Canadian investment funds continue strong growth, driven by record ETF assets

Mutual fund sales also gained significantly compared to the previous month

Canadian investment funds continue strong growth, driven by record ETF assets

The Canadian investment fund landscape demonstrated remarkable resilience and continued positive momentum in July 2025, with mutual funds and ETFs both posting their second-largest monthly inflows of the year.

The latest stats from the Securities and Investment Management Association (SIMA) show that mutual funds total assets increased to a new high of almost $2.4 trillion, a 1.4% increase from June's total. Since April, mutual fund assets have grown by 7.1%, an increase of $158.5 billion.

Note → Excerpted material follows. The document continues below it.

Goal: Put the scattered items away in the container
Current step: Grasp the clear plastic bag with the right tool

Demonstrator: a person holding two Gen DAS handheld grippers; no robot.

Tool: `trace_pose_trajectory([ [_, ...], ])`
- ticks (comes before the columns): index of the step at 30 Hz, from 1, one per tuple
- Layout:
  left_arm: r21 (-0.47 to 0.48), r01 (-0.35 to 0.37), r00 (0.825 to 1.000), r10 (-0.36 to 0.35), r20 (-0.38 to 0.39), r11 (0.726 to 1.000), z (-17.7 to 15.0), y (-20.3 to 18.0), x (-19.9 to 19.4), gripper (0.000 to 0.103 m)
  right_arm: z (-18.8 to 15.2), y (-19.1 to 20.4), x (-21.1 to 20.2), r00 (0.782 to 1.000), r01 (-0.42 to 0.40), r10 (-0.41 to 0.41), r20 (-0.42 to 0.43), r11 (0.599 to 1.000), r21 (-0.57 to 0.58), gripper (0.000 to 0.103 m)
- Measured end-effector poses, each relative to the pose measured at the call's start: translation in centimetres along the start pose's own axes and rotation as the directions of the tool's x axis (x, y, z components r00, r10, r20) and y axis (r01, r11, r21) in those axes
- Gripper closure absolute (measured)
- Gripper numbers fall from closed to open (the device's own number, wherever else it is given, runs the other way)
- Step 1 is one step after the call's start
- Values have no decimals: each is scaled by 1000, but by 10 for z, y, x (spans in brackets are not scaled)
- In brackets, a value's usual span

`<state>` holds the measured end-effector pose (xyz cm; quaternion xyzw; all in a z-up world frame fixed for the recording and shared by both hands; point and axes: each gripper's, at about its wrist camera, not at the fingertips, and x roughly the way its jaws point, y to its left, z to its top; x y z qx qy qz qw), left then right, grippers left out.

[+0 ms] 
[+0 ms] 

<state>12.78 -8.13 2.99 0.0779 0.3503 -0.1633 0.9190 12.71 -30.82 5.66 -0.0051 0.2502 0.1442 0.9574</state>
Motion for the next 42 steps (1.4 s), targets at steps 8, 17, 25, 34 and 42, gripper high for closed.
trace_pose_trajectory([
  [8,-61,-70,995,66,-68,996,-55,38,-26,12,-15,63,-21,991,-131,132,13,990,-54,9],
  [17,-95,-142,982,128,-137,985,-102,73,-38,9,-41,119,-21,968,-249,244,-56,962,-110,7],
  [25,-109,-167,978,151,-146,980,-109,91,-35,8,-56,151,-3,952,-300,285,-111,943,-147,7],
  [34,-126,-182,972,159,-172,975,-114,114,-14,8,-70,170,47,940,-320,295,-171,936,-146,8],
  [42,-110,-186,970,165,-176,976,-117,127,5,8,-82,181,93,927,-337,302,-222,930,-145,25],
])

Mutual funds saw $4.7 billion in net sales for July (up from $1.4 billion in June), primarily driven by bond funds posting $3.6 billion in net sales compared to $1.6 billion in June, while specialty increased to $846 million (from $791 million) and balanced funds were at $49 million, some way lower than June’s $234 million.

Equity mutual funds remained in negative territory, but with net redemptions of $171 million, this was an improvement on the $906 million net redemptions of June.

Money market funds flipped from net redemptions of $471 million in June to net sales of $399 million in July.

Mutual fund net sales year-to-date to the end of July reached $22 billion, up from just $1.2 billion for the first six months of 2024.

ETFs continued their meteoric rise, reaching a new milestone with total assets surpassing the $600 billion mark for the first time.

By the end of July, ETF assets stood at a record $611.4 billion, representing a healthy 3.2% increase from the previous month.

Net sales of $10.3 billion in July was a strong gain from June’s $3.8 billion, driven by robust inflows into equity ETFs ($6.6 billion) which accelerated from June’s $$3.7 billion.

All but one major asset class posted net sales in July, including $1 billion for balanced (vs. $803 million in June), $1.5 billion for bond (down from $1.9 billion in June), and $1.3 billion for speciality (up from $701 million in June).

Money market funds were the only ETF asset class to post net redemptions, of $153 million, double the $76 million of the previous month.

Year-to-date, the momentum for ETFs remains exceptionally strong, with net sales reaching $66.1 billion as of the end of July. This is a sharp rise from the $37.3 billion total of the same period in 2024.